Microsoft Outlook 2016 has a new feature which the company highlighted when it first appeared, which is that it sends attachments as links by default, if they are stored in network-accessible locations. The idea is to prevent proliferation of different versions if several respondents make changes and email them back. It also means that everyone has the latest version. Good stuff, right?

I am not sure. Of course Outlook is meant to give you the choice about whether to send as a link or as a copy, but we all know that busy people just click and expect it to work; they mostly will not think through which method is appropriate in a particular case, or in some cases, even understand the difference. One of the implications of sending links is that the document received may not be what is sent. For example, consider this scenario:

1. Hmm, shall I send the minutes of our last meeting to this person at supplier X? Better check there is nothing sensitive in it. [Checks]. OK, send.

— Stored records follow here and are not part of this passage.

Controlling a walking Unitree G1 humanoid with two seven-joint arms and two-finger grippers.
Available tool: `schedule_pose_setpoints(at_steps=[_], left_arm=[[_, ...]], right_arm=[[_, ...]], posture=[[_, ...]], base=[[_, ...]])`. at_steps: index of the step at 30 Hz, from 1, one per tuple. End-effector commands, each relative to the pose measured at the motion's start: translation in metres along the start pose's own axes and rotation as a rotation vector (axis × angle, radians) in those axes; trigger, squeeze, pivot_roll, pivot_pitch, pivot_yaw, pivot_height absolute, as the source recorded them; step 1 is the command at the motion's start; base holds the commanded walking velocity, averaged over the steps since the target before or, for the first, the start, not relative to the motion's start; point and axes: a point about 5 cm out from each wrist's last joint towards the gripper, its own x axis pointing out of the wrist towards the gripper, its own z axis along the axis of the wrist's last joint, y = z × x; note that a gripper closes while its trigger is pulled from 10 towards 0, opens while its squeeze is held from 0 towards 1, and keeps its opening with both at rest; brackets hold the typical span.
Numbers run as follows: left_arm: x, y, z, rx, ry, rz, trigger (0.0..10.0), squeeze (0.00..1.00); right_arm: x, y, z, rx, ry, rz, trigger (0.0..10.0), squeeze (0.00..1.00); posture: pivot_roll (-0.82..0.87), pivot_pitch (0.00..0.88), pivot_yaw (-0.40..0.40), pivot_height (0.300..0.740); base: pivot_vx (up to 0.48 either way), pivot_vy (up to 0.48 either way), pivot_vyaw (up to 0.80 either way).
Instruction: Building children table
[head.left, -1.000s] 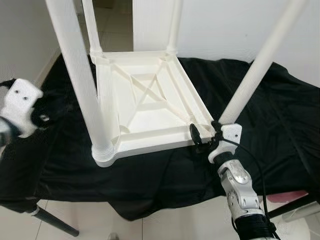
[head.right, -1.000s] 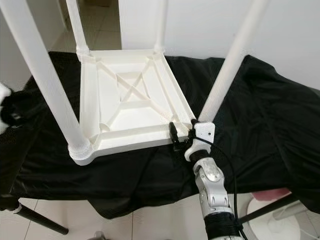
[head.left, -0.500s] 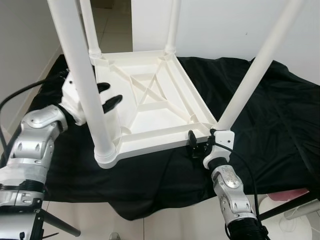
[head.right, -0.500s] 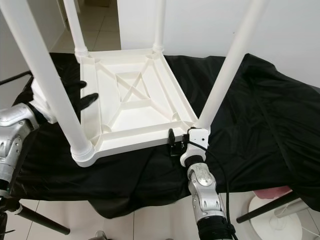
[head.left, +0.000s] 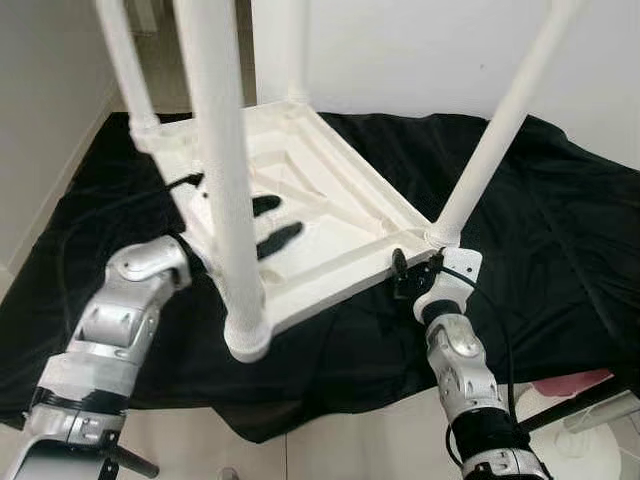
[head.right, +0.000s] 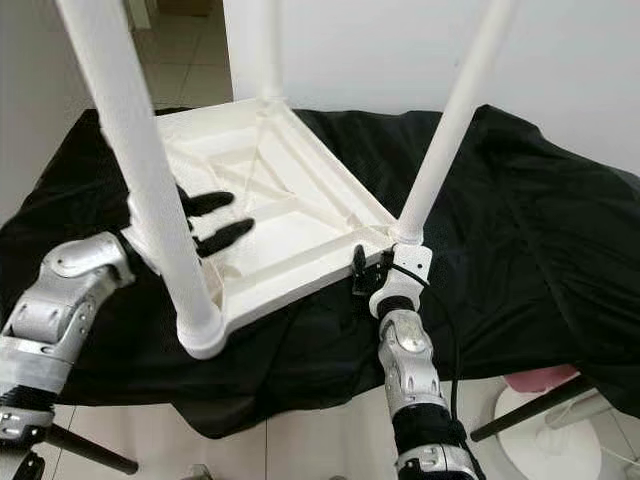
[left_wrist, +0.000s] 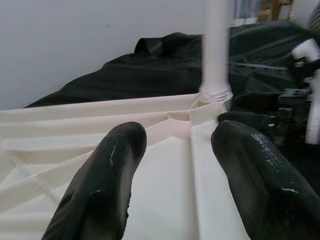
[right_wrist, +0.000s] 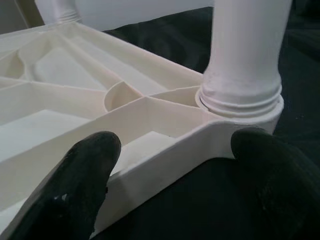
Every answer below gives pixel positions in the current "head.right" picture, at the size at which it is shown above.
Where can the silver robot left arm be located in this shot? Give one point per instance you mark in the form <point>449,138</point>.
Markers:
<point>65,310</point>

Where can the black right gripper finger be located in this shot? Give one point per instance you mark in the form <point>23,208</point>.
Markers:
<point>358,265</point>

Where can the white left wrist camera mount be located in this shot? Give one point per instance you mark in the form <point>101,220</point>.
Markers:
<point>140,228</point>

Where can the grey robot left leg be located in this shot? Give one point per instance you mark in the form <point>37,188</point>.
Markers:
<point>197,472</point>

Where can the white plastic table top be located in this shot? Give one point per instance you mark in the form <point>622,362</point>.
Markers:
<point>300,190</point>

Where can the white plastic table leg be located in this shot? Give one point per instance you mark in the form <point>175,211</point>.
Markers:
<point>270,50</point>
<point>460,110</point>
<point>140,150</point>

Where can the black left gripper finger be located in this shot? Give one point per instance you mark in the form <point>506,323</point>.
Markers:
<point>226,237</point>
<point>210,203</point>

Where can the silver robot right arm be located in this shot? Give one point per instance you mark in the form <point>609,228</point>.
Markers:
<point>408,355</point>

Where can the black table cloth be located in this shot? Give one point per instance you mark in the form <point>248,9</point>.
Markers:
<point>550,220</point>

2. Colleague happens to look at minutes, thinks, why did we not minute our difficulties with supplier X? Adds section of sensitive information and proposal to switch to supplier Y.

3. Person at supplier X receives document …

OK, my scenario is somewhat contrived, but you can see the underlying issue.

There is also the question of whether the mechanism behind this feature is really robust. It is not in fact a simple feature. What is meant to happen is that Outlook detects whether your document can be sent as a link, and if it can, interacts with SharePoint to create a magic link with either view or edit permissions. In my experience, it is easy to end up sending an attachment that cannot in fact be accessed by the person at the other end.

I have an internal SharePoint and soon figured out that I had to prevent Outlook from sending documents as links. The URL I use for SharePoint internally is not accessible externally, which is perhaps a flaw in my setup, but not one that has ever caused problems before. In any case, I would prefer not to give out any magic links to documents in my SharePoint; it just seems an unnecessary security risk.

In the case of Office 365, note that external sharing may be switched off, in which case links will not work. External sharing may also be disabled for specific sites.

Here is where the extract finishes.